Work item — Write out exactly the lines below that run from the one containing "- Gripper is" through the one containing "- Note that", both included, with no other lines.

Material to process —
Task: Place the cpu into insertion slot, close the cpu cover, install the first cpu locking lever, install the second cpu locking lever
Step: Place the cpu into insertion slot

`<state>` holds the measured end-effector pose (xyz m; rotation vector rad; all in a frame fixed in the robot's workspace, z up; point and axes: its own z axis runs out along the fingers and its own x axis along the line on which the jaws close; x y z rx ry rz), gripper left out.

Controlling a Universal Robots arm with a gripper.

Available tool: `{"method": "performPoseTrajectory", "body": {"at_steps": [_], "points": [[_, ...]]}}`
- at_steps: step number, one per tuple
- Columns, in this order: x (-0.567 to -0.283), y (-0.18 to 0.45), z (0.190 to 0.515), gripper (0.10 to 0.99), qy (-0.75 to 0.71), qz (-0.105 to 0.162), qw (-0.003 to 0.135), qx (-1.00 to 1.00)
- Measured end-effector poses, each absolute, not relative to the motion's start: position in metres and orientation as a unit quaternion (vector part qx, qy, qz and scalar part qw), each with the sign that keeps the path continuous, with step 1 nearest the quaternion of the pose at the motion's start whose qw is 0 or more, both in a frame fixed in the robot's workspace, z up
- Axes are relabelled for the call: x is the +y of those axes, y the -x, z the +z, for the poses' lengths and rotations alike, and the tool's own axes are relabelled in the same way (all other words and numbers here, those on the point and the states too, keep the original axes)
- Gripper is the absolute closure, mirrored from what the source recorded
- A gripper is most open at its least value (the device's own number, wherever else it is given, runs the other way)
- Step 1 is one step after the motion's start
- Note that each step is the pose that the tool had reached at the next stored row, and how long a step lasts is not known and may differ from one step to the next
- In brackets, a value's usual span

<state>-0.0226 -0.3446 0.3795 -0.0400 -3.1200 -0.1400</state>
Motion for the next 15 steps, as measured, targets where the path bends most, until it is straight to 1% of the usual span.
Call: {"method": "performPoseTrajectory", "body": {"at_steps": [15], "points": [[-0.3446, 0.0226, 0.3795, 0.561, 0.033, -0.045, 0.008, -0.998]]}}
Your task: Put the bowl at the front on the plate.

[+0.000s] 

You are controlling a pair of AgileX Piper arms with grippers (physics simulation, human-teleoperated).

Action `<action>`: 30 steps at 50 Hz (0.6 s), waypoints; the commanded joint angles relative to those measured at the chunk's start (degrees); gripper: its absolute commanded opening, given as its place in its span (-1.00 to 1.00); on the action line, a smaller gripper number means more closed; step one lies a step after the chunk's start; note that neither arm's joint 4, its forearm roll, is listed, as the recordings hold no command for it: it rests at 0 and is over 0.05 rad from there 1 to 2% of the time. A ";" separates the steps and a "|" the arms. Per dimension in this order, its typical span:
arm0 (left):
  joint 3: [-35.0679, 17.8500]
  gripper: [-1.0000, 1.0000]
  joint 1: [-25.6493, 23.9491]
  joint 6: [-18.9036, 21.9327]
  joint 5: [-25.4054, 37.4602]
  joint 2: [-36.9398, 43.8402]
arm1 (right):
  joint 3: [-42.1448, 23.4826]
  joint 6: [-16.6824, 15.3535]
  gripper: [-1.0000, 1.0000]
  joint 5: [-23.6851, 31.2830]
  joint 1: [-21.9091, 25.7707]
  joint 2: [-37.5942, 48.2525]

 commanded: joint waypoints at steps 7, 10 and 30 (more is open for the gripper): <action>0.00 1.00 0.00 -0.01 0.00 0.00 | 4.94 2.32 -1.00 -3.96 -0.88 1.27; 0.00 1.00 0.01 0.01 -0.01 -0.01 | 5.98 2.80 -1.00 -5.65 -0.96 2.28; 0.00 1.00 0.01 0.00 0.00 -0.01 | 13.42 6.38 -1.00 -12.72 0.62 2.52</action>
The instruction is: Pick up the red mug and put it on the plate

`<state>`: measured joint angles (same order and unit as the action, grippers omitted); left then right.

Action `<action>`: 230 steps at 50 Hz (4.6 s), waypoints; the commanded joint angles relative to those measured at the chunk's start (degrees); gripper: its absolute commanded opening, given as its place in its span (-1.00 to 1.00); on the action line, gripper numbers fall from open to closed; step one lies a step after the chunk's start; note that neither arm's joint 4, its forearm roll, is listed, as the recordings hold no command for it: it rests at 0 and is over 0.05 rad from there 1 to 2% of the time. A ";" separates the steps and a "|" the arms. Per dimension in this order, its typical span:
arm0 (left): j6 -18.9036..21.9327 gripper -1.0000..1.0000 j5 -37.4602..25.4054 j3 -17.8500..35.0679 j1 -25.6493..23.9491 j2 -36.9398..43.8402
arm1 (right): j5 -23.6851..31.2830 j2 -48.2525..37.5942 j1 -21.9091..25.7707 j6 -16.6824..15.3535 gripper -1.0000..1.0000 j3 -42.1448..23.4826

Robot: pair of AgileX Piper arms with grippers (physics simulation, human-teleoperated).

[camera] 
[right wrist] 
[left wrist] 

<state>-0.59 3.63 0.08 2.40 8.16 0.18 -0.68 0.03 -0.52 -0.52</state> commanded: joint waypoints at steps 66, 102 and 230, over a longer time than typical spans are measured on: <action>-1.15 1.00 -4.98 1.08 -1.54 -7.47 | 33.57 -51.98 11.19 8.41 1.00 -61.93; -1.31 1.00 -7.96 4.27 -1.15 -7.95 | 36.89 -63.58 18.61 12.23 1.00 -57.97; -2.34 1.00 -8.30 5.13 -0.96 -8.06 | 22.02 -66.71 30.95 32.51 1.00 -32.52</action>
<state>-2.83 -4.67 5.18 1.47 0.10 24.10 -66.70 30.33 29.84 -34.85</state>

Task output —
- Gripper is the absolute closure, mirrored from what the source recorded
- A gripper is most open at its least value (the device's own number, wherever else it is given, runs the other way)
- Step 1 is one step after the motion's start
- Note that each step is the pose that the tool had reached at the next stored row, and how long a step lasts is not known and may differ from one step to the next

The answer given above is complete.